• **What you need to do**: From the line containing "Camera: 557 x" to the end of the listing, copy each line exactly and leave out all others.

• **Listed entries**:

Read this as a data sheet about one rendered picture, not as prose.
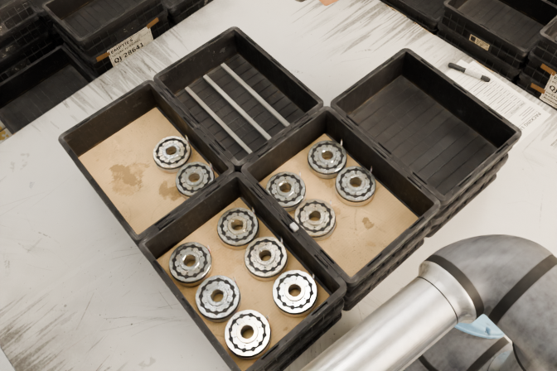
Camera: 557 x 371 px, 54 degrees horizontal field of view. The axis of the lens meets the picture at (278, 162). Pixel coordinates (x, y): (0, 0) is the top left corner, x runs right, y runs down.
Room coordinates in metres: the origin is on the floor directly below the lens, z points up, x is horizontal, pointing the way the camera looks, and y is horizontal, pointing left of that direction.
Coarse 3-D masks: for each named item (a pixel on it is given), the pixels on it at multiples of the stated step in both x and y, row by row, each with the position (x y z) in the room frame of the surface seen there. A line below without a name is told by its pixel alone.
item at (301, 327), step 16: (240, 176) 0.67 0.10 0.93; (208, 192) 0.64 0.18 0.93; (256, 192) 0.62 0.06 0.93; (192, 208) 0.60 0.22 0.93; (272, 208) 0.58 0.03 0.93; (288, 224) 0.53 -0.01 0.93; (144, 240) 0.53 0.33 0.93; (304, 240) 0.49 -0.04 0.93; (320, 256) 0.44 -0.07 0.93; (160, 272) 0.45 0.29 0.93; (336, 272) 0.40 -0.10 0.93; (176, 288) 0.41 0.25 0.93; (304, 320) 0.31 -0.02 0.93; (208, 336) 0.30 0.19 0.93; (288, 336) 0.28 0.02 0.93; (224, 352) 0.26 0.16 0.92; (272, 352) 0.25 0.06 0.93; (256, 368) 0.22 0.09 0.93
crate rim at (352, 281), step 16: (320, 112) 0.84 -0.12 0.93; (336, 112) 0.83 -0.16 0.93; (352, 128) 0.78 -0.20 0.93; (272, 144) 0.76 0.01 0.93; (368, 144) 0.72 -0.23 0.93; (256, 160) 0.72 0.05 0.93; (384, 160) 0.68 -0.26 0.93; (432, 208) 0.53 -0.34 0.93; (416, 224) 0.49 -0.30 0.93; (400, 240) 0.46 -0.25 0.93; (384, 256) 0.43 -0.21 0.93; (368, 272) 0.40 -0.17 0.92
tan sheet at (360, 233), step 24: (312, 144) 0.81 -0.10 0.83; (288, 168) 0.74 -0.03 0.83; (312, 192) 0.66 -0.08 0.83; (384, 192) 0.64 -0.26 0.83; (336, 216) 0.58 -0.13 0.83; (360, 216) 0.58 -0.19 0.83; (384, 216) 0.57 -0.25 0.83; (408, 216) 0.56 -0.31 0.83; (336, 240) 0.52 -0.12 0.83; (360, 240) 0.51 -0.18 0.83; (384, 240) 0.51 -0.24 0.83; (360, 264) 0.45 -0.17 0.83
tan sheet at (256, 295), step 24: (216, 216) 0.62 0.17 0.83; (192, 240) 0.56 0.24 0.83; (216, 240) 0.56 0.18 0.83; (168, 264) 0.51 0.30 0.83; (192, 264) 0.50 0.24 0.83; (216, 264) 0.49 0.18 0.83; (240, 264) 0.49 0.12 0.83; (288, 264) 0.47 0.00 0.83; (192, 288) 0.44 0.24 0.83; (240, 288) 0.43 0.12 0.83; (264, 288) 0.42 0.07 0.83; (264, 312) 0.36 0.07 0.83; (216, 336) 0.32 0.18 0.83; (240, 360) 0.26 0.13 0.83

• **Finished task**:
Camera: 557 x 371 px, 54 degrees horizontal field of view. The axis of the lens meets the picture at (278, 162). Pixel coordinates (x, y): (0, 0) is the top left corner, x runs right, y runs down.
Room coordinates in metres: the origin is on the floor directly below the lens, z points up, x is horizontal, pointing the way the camera looks, and y is horizontal, pointing left of that direction.
Coarse 3-D masks: for each named item (a pixel on it is given), the pixels on it at multiples of the stated step in both x and y, row by row, each with the position (x y z) in the room frame of the surface seen there. A line below without a name is told by its pixel alone.
item at (301, 327), step 16: (240, 176) 0.67 0.10 0.93; (208, 192) 0.64 0.18 0.93; (256, 192) 0.62 0.06 0.93; (192, 208) 0.60 0.22 0.93; (272, 208) 0.58 0.03 0.93; (288, 224) 0.53 -0.01 0.93; (144, 240) 0.53 0.33 0.93; (304, 240) 0.49 -0.04 0.93; (320, 256) 0.44 -0.07 0.93; (160, 272) 0.45 0.29 0.93; (336, 272) 0.40 -0.10 0.93; (176, 288) 0.41 0.25 0.93; (304, 320) 0.31 -0.02 0.93; (208, 336) 0.30 0.19 0.93; (288, 336) 0.28 0.02 0.93; (224, 352) 0.26 0.16 0.92; (272, 352) 0.25 0.06 0.93; (256, 368) 0.22 0.09 0.93
crate rim at (352, 281), step 16: (320, 112) 0.84 -0.12 0.93; (336, 112) 0.83 -0.16 0.93; (352, 128) 0.78 -0.20 0.93; (272, 144) 0.76 0.01 0.93; (368, 144) 0.72 -0.23 0.93; (256, 160) 0.72 0.05 0.93; (384, 160) 0.68 -0.26 0.93; (432, 208) 0.53 -0.34 0.93; (416, 224) 0.49 -0.30 0.93; (400, 240) 0.46 -0.25 0.93; (384, 256) 0.43 -0.21 0.93; (368, 272) 0.40 -0.17 0.92
tan sheet at (360, 233), step 24: (312, 144) 0.81 -0.10 0.83; (288, 168) 0.74 -0.03 0.83; (312, 192) 0.66 -0.08 0.83; (384, 192) 0.64 -0.26 0.83; (336, 216) 0.58 -0.13 0.83; (360, 216) 0.58 -0.19 0.83; (384, 216) 0.57 -0.25 0.83; (408, 216) 0.56 -0.31 0.83; (336, 240) 0.52 -0.12 0.83; (360, 240) 0.51 -0.18 0.83; (384, 240) 0.51 -0.24 0.83; (360, 264) 0.45 -0.17 0.83
tan sheet at (256, 295), step 24: (216, 216) 0.62 0.17 0.83; (192, 240) 0.56 0.24 0.83; (216, 240) 0.56 0.18 0.83; (168, 264) 0.51 0.30 0.83; (192, 264) 0.50 0.24 0.83; (216, 264) 0.49 0.18 0.83; (240, 264) 0.49 0.12 0.83; (288, 264) 0.47 0.00 0.83; (192, 288) 0.44 0.24 0.83; (240, 288) 0.43 0.12 0.83; (264, 288) 0.42 0.07 0.83; (264, 312) 0.36 0.07 0.83; (216, 336) 0.32 0.18 0.83; (240, 360) 0.26 0.13 0.83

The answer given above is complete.